S3 Fundamentals Done Right
Bucket Naming Strategy
# Good naming conventions
company-app-production-assets
company-app-staging-logs
company-app-backups-2016
# Avoid
my-bucket
test123
prod
Create buckets programmatically:
import boto3
s3 = boto3.client('s3')
# Create bucket with proper configuration
s3.create_bucket(
Bucket='mycompany-prod-assets',
CreateBucketConfiguration={'LocationConstraint': 'us-west-2'}
)
# Enable versioning
s3.put_bucket_versioning(
Bucket='mycompany-prod-assets',
VersioningConfiguration={'Status': 'Enabled'}
)
# Enable encryption
s3.put_bucket_encryption(
Bucket='mycompany-prod-assets',
ServerSideEncryptionConfiguration={
'Rules': [{
'ApplyServerSideEncryptionByDefault': {
'SSEAlgorithm': 'AES256'
}
}]
}
)
Object Key Design
Design keys for performance and organization:
# Good - enables S3 prefix optimization
uploads/2016/06/15/user-123/avatar.jpg
logs/production/2016-06-15/app-server-01.log
backups/database/daily/2016-06-15-db-snapshot.sql.gz
# Bad - all objects in same prefix
user-123-avatar.jpg
app-server-01-2016-06-15.log
Lifecycle Policies
Automatically manage object lifecycles to reduce costs:
{
"Rules": [
{
"Id": "Move old logs to Glacier",
"Status": "Enabled",
"Prefix": "logs/",
"Transitions": [
{
"Days": 30,
"StorageClass": "STANDARD_IA"
},
{
"Days": 90,
"StorageClass": "GLACIER"
}
],
"Expiration": {
"Days": 365
}
},
{
"Id": "Clean up incomplete multipart uploads",
"Status": "Enabled",
"Prefix": "",
"AbortIncompleteMultipartUpload": {
"DaysAfterInitiation": 7
}
},
{
"Id": "Delete old versions",
"Status": "Enabled",
"Prefix": "",
"NoncurrentVersionExpiration": {
"NoncurrentDays": 30
}
}
]
}
Apply via AWS CLI:
aws s3api put-bucket-lifecycle-configuration \
--bucket mycompany-prod-assets \
--lifecycle-configuration file://lifecycle.json
S3 Event Notifications
Trigger workflows when objects are created/deleted:
{
"LambdaFunctionConfigurations": [
{
"LambdaFunctionArn": "arn:aws:lambda:us-west-2:123456789:function:ProcessImage",
"Events": ["s3:ObjectCreated:*"],
"Filter": {
"Key": {
"FilterRules": [
{
"Name": "prefix",
"Value": "uploads/images/"
},
{
"Name": "suffix",
"Value": ".jpg"
}
]
}
}
}
]
}
Lambda function to process images:
import boto3
from PIL import Image
import io
s3 = boto3.client('s3')
def lambda_handler(event, context):
# Get uploaded image
bucket = event['Records'][0]['s3']['bucket']['name']

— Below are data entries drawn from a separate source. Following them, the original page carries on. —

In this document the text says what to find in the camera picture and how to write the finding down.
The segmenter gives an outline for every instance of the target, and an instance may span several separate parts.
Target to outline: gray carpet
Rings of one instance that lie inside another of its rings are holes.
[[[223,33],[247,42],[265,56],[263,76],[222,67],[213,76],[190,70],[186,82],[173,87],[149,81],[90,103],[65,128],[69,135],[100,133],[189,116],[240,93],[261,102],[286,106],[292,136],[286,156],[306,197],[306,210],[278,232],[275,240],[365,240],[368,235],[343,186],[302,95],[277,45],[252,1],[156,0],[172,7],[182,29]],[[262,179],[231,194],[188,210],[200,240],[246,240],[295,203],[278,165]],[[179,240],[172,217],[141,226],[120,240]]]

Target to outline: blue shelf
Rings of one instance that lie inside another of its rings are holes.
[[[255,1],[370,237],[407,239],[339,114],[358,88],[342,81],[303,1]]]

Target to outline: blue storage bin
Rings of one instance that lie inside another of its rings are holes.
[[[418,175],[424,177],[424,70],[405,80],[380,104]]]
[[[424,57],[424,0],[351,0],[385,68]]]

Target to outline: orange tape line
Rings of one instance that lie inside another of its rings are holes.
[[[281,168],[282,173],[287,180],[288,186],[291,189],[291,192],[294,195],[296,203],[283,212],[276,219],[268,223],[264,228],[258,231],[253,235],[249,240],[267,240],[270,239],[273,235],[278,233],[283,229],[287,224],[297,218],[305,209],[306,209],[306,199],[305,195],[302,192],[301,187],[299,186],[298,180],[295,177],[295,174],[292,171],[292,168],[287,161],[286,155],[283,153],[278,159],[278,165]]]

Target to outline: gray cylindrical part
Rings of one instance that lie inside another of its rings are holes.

key = event['Records'][0]['s3']['object']['key']
# Download image
response = s3.get_object(Bucket=bucket, Key=key)
image_data = response['Body'].read()
# Create thumbnail
image = Image.open(io.BytesIO(image_data))
image.thumbnail((200, 200))
# Save thumbnail
buffer = io.BytesIO()
image.save(buffer, 'JPEG')
buffer.seek(0)
# Upload thumbnail
thumbnail_key = key.replace('uploads/', 'thumbnails/')
s3.put_object(
Bucket=bucket,
Key=thumbnail_key,
Body=buffer,
ContentType='image/jpeg'
)
return {
'statusCode': 200,
'body': f'Processed {key}'
}
Direct Upload from Browser
Secure direct uploads using presigned URLs:
# Backend API endpoint
from flask import Flask, jsonify, request
import boto3
from datetime import timedelta
app = Flask(__name__)
s3 = boto3.client('s3')
@app.route('/api/upload-url', methods=['POST'])
def generate_upload_url():
data = request.json
filename = data['filename']
content_type = data['contentType']
# Generate unique key
key = f"uploads/{user_id}/{uuid.uuid4()}/{filename}"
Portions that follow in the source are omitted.